La notte tra il 7 e l’8 dicembre 1977 un tremendo scoppio presso il P2T un impianto cracking del petrolchimico che costò la vita a tre lavoratori, diventò la data di lenta ed inesorabile fine del miracolo industriale brindisino.
Oggi di tutto questo resta solo l’enorme stabilimento accozzaglia di ferro vecchio e scarne e sparute attività che non lasciano presagire un futuro migliore. Le residenze stratosferiche, inventate con un piano residenziale di tipo californiano, sono state tutte distrutte e rese terreno come all’origine di 65 anni fa. Tanti sono i lavoratori locali e quelli venuti da altre parti d’Italia, oramai in pensione, a cui è terminata pure la forza di parlare delle scelte non compiute, delle opportunità perdute, delle occasioni lasciate andare.
Quel che resta è il numero esorbitante di giovani e giovanissimi disoccupati che non hanno nella loro memoria, neppure il pensiero che a Brindisi sia passata la manna e nessuno l’ha capita e l’ha promossa. Gino Bramieri terminava il suo spot pubblicitario per promuovere la polivalenza del Moplen con la frase: “E Mò, e Mò, e Mò… Moplen!”.

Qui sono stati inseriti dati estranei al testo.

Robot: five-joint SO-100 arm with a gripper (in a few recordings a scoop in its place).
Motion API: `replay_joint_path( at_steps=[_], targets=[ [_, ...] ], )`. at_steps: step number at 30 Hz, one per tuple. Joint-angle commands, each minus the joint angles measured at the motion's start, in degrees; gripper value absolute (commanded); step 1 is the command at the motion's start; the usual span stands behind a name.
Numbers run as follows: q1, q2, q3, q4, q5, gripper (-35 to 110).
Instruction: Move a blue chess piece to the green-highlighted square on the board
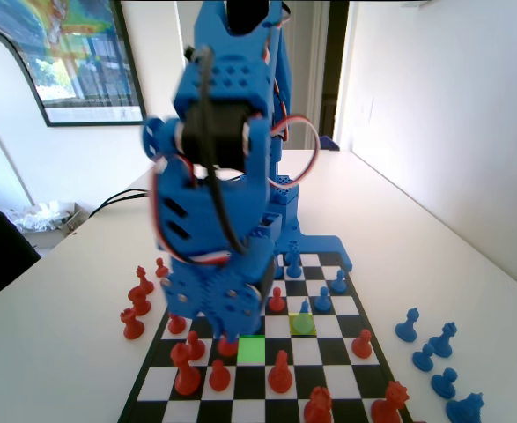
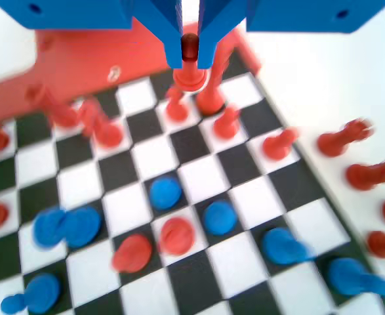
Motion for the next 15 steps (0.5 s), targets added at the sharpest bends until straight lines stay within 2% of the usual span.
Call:
replay_joint_path(
  at_steps=[1, 8, 15],
  targets=[
    [4.3, 10.0, -1.8, 0.6, -0.5, 1],
    [13.3, 13.6, 2.5, 1.1, -1.9, 1],
    [21.2, 10.0, 5.4, -3.9, -4.6, 1]
  ],
)
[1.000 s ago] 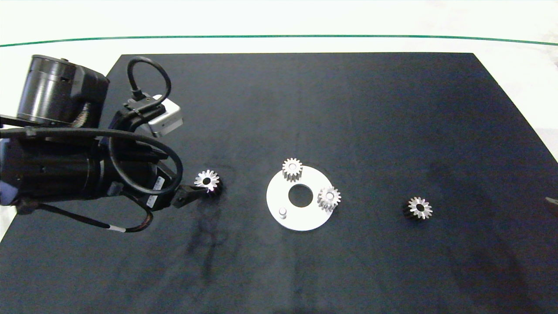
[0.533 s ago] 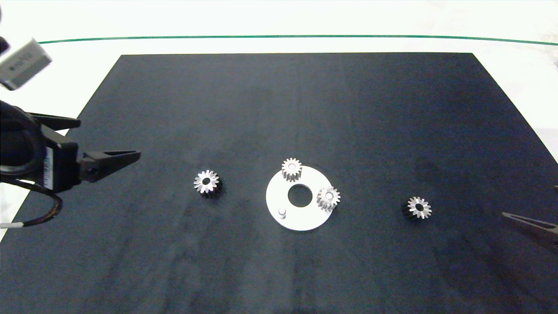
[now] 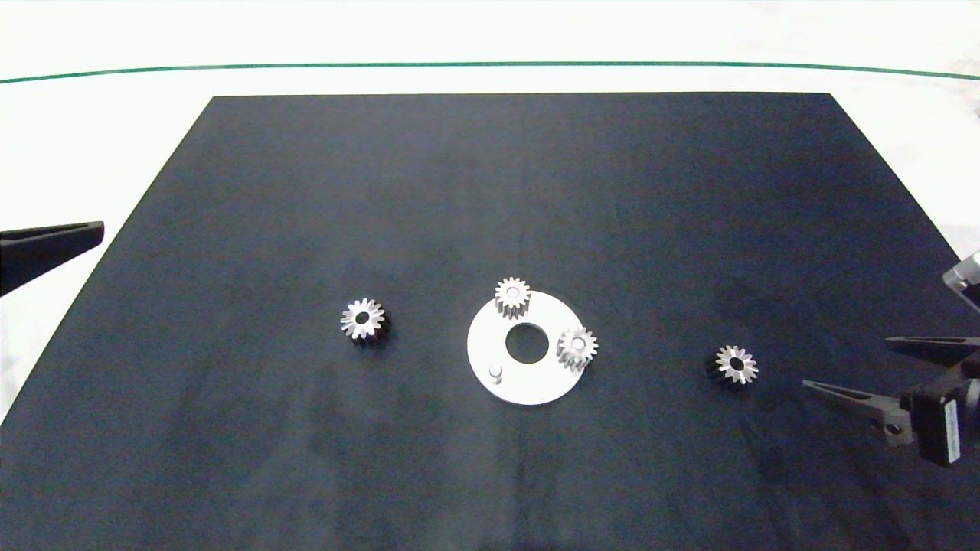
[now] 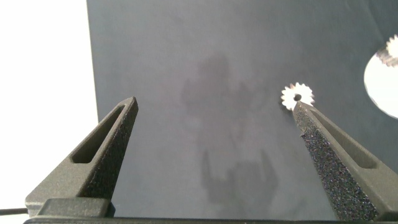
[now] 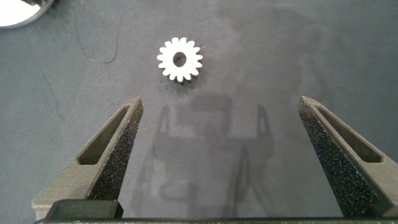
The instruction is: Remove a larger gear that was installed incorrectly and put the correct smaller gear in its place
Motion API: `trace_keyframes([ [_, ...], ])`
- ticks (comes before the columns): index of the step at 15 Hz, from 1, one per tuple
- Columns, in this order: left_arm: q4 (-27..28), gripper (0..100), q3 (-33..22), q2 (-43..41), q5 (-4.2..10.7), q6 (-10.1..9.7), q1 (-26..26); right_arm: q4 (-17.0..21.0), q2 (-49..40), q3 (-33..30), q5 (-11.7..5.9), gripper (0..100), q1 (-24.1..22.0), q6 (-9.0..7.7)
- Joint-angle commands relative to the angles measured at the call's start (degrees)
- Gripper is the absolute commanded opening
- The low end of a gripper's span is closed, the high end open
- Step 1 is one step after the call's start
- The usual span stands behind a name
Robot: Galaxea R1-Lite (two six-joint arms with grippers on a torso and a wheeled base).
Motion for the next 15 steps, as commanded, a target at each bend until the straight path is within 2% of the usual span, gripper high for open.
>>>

A noi brindisini, la frase che resta di questa lunga storia non compresa è nella frase: “E Mò e mò e mò Niente!”.
Ancora oggi il moplen è largamente usato nell’industria, nell’ambito idrosanitario (tubi di scarico e sifoni) e casalingo (vasche, secchi ecc. ecc.).
Dopo qualche anno dalla crisi profonda ed inarrestabile della Montecatini, agli inizi degli anni ’80, a Brindisi, giunse l’interesse di un grosso investitore nazionale, L’ENEL, la società produttrice ed allora distributrice di energia elettrica.
Nessuno se lo sarebbe immaginato, ma dalla morte economica del territorio, giungeva l’esigenza importante ed indifferibile di un grosso investimento, quello della costruzione e messa in azione di una mega centrale ubicata nel territorio del comune di Brindisi, sulla costa meridionale a circa 12 km dalla città in località Masseria Cerano, e che avrebbe occupato un’area di circa 270 ettari. Fu costituita da quattro sezioni a vapore da 660 MW ciascuna, entrate in servizio nel periodo compreso tra ottobre ’91 e novembre ’93, per un totale quindi di 2640 MW installati.
Dal sito di Enel si apprende che per il contenimento delle emissioni le unità sono state dotate dell’intera gamma di impianti di ambientalizzazione: sistema di bruciatori per la diminuzione degli NOx già in fase di combustione, denitrificatori, desolforatori nonché precipitatori elettrostatici per l’abbattimento delle polveri.
La centrale gestisce la Rete di Rilevamento Qualità dell’Aria ed è stata sede del Centro di Raccolta ed Elaborazione dei dati che venivano trasmessi in continuo dalle 7 stazioni dislocate nel territorio circostante: le elaborazioni, correlate ai dati meteorologici e ai parametri di funzionamento delle unità, venivano resi disponibili in tempo reale all’Autorità di controllo.
Lunga ed estenuante è stata la storia di tensione tra l’azienda e gli ecologisti, contrapposti da due visoni conflittuali dello sviluppo energetico. Oggi l’impianto, la cui chiusura era stata programmata per il 2025 vede un momento di rielaborazione del suo combustibile storico, il carbone, per la durissima stagione negativa derivante dalla crisi determinata dalla guerra russo-ucraina.
Non sono più giovani gli attivisti, non sono più nemici gli imprenditori. A guardare il futuro che si appresta, persino a partire dai costi che vedremo nei prossimi mesi sulle nostre bollette, capiremo che lo sviluppo, fosse pure industriale ed il suo mancato attecchimento in città, ci lascia indeboliti, incapaci ed impotenti, mentre aumenta il costo di emigrazione delle nostre energie migliori, i nostri figli che a frotte di migliaia lasciano la città per altre e consone destinazioni.